La más importante de las fuentes sobre santa Francisca Romana es la colección de sus visiones, milagros y detalles biográficos que compiló en italiano el P. Matteotti. El mismo autor tradujo en latín su obra, con algunos cambios. El P. Matteoti había sido el confesor de santa Francisca durante los últimos diez años de su vida, pero no existe ninguna prueba de que la hubiese conocido desde antes.
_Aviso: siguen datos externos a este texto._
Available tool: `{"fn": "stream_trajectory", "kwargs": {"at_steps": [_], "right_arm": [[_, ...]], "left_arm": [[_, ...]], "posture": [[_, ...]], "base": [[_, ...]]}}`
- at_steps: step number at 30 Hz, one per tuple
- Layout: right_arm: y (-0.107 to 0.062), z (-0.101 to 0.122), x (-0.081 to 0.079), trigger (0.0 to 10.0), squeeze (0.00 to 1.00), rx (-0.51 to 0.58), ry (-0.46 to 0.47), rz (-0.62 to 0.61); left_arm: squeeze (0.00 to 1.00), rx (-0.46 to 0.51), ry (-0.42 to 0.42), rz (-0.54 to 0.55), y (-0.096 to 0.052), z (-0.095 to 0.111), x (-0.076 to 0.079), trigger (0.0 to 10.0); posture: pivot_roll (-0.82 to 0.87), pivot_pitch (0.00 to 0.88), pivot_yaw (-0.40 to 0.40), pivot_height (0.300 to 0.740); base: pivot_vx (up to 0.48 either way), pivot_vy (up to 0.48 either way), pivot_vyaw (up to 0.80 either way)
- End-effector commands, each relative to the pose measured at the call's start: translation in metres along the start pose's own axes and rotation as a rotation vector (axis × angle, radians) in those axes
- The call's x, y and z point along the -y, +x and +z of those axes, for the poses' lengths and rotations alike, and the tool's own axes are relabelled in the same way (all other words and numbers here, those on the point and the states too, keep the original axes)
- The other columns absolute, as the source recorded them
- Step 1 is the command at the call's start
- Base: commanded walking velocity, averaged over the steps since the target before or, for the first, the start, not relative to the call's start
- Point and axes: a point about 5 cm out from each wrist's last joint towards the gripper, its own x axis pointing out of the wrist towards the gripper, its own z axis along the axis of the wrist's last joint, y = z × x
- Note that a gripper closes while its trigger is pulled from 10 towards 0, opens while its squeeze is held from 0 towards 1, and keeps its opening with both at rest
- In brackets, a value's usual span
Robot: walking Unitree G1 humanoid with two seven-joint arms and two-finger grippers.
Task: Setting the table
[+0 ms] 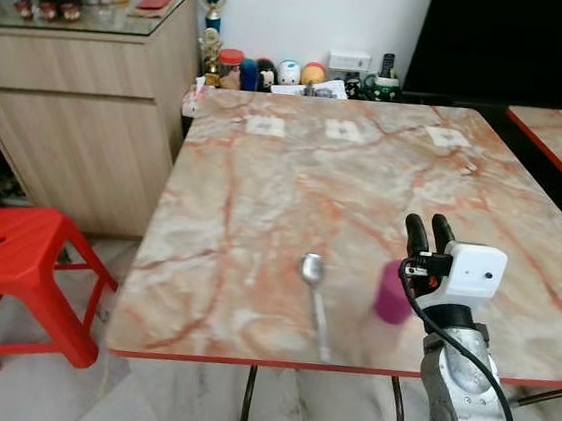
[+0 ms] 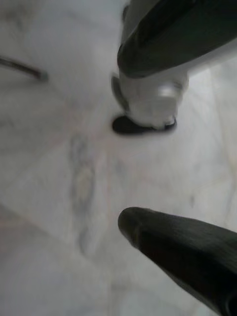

La biografía publicada en el siglo XVII por María Magdalena Anguillaria, superiora de Tor de Specchi, añade pocos detalles a la obra del P. Matteotti fuera tal vez de algunos hechos consignados en el proceso de canonización; En el oficio de lecturas de la memoria de la santa puede leerse una semblanza sobre la paciencia y caridad de la santa, tomada de esa vida. En Acta Sanctorum, marzo, vol. II, se hallará una traducción latina de todos estos documentos. El texto italiano de Matteotti fue publicado por Armellini; pero cf. M. Peláoz, en Archivio Soc. Romana di Storia patria, vols. XIV y XV (1891-1892). El cuadro, de Nicolás Poussin (1660), ilustra una de las visiones de la santa.